Gallardo se despide con ovación en el Monumental mientras estallan los silbidos para los jugadores
En una tarde cargada de emociones, el entrenador Marcelo Gallardo fue aplaudido a rabiar por los hinchas de River, que en cambio descargaron su bronca contra la mayoría de los futbolistas durante el duelo ante Banfield.
En un día que quedará marcado en el corazón de todos los riverplatenses, el Monumental explotó en sentimientos encontrados. Fue el cierre del segundo ciclo de Marcelo Gallardo como DT, y el estadio vibró fuerte: una ovación tremenda para el Muñeco, mientras los jugadores sufrían silbidos e insultos apenas fueron anunciados sus nombres.
Antes de que Hernán Mastrángelo diera la orden de empezar, el clásico grito de "jugadores..." volvió a sonar como una advertencia picante sobre la crisis que se vive en el club. Cuando aparecieron a calentar, los miles de hinchas que ya colmaban las tribunas no ocultaron su descontento: se escucharon cánticos como "A ver si nos entendemos los jugadores y la popular...", "En River Plate hay que ganar y no pensar en qué boliche ir a bailar..." y "Pongan más huevos, pongan más corazón...", que reflejan la paciencia acabada de la gente.

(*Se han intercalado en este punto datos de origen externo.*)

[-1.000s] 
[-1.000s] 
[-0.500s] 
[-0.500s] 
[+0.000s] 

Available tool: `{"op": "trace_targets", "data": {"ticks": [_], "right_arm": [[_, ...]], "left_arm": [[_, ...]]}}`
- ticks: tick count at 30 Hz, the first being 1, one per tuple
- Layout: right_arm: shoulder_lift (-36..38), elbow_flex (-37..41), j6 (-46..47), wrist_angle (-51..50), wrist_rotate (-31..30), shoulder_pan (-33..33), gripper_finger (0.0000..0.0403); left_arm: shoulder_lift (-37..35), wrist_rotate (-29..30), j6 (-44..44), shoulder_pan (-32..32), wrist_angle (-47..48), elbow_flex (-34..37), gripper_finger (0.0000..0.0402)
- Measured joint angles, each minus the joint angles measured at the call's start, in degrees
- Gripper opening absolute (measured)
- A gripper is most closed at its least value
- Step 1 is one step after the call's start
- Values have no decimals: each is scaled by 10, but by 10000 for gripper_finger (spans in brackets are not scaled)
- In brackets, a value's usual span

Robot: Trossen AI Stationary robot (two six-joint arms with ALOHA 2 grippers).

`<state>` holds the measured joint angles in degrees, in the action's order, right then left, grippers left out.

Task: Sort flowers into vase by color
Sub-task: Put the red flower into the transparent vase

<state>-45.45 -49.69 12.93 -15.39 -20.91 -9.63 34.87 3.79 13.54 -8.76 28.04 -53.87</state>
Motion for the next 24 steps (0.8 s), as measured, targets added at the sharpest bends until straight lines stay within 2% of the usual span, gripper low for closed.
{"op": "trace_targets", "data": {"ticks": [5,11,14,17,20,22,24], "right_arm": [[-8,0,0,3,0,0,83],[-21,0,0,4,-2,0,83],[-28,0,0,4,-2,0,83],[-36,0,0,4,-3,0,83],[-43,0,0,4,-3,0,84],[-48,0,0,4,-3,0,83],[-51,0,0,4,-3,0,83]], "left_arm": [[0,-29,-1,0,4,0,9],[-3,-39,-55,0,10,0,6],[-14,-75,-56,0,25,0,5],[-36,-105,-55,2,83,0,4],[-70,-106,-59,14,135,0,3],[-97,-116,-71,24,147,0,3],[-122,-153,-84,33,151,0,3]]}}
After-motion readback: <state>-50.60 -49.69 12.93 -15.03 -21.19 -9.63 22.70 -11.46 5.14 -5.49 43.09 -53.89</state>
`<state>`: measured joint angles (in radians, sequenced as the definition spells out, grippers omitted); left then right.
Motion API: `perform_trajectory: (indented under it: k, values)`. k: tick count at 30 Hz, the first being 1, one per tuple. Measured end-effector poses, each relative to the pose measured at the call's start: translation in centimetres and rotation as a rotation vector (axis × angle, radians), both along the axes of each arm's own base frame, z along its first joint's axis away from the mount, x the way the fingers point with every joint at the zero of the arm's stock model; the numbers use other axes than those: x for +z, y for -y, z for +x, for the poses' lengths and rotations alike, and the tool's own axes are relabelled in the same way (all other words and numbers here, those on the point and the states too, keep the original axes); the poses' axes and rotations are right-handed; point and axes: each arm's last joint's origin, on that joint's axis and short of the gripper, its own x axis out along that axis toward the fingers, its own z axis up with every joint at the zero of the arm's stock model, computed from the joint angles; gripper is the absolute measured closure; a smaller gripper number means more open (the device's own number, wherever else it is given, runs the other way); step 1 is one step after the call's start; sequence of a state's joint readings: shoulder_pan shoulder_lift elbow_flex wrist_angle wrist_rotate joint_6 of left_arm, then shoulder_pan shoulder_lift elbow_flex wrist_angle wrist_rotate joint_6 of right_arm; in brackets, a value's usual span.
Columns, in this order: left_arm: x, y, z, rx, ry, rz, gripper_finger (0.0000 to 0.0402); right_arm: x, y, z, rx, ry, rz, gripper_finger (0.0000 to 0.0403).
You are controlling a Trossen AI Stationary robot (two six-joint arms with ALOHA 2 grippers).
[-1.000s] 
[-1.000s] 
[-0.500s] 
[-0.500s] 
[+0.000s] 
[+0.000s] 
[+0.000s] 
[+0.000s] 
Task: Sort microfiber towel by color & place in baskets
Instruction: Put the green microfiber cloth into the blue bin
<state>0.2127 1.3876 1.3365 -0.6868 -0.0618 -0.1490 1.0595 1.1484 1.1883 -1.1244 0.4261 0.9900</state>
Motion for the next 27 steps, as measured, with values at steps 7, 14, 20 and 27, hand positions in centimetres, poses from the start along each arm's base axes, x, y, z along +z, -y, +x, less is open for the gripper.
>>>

Al anunciar los titulares y suplentes, los silbidos fueron la constante, salvo para los pibes de la cantera como Santiago Beltrán, Facundo González, Ian Subiabre y Joaquín Freitas. Otros, como Gonzalo Montiel y Tomás Galván, sintieron menos rechazo, pero figuras como Sebastián Driussi, Paulo Díaz, Marcos Acuña, Kevin Castaño, Matías Viña, Facundo Colidio y especialmente Maximiliano Salas fueron objeto de fuerte reprobación.
Ya con el balón en juego, las diferencias no cesaron: los suplentes recibieron más abucheos y faltó ese clásico que el alma de River suele entonar, "River, mi buen amigo...". En cambio, surgieron frases como "Al jugador: que deje la vida por estos colores" y no faltaron los irónicos "Jugadores, la c... de su madre", resumen del hartazgo general.
Sin embargo, el nombre de Muñeco retumbó con fuerza propia: entre los más de 80 mil fieles, su figura fue vitoreada con pasión, tanto al inicio como tras el golazo de Lucas Martínez Quarta que puso el 1 a 0 a los 13 minutos. Una despedida cálida para un ícono que se va con el corazón de los hinchas a tope, mientras el plantel quedó bajo la lupa del público, más caliente que nunca.